[microformats-discuss] RFC: Thoughts on Video and Audio
Microformats
Charles Iliya Krempeaux
supercanadian at gmail.com
Mon Oct 17 19:32:54 PDT 2005
Hello,
On 10/17/05, Dr. Ernie Prabhakar <drernie at opendarwin.org> wrote:
[...]
> > The HTML anchor element has a urn attribute (which as far as I
> > know, no one ever really used). We can use this to bind anchors --
> > <a> tags -- together; to show that they link to the same thing.
>
> That's certainly something I've wondered about -- how to optimally
> group together alternates.
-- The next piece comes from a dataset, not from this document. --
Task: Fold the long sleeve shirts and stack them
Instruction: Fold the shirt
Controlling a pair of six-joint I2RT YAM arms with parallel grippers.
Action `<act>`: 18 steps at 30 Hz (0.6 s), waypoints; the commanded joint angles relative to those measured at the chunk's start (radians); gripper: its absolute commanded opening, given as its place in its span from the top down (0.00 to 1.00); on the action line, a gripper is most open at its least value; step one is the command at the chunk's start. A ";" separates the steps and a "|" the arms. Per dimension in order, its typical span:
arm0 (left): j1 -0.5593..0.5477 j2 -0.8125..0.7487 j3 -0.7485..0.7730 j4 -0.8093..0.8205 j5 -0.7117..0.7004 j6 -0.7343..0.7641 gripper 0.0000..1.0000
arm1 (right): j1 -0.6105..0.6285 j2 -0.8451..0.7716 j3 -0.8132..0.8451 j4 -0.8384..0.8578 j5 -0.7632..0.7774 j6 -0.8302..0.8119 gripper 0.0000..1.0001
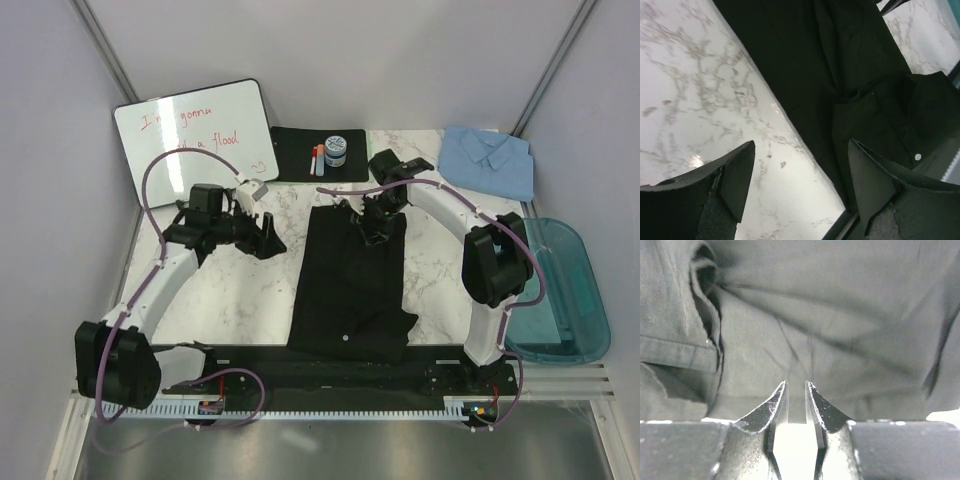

The problem, though, is that this doesn't
> give any way to discriminate between the various choices, since all
> we know is that they're nominally identical..
A machine would tell the difference between the different choices with:
* the anchor "type" attribute,
* the anchor "hreflang" attribute,
* and other metadata.
A human would tell the difference with the word that is being liked
with (and any surrounding text, etc.) Or by the "title" attribute.
At the end of the my article (which I previously posted the link to) I
suggested one way in which we might attach extra metadata too. (In
addition to that though, you could add extra metadata through exta
attribute on the anchor tags, brought in through XML namespaces.)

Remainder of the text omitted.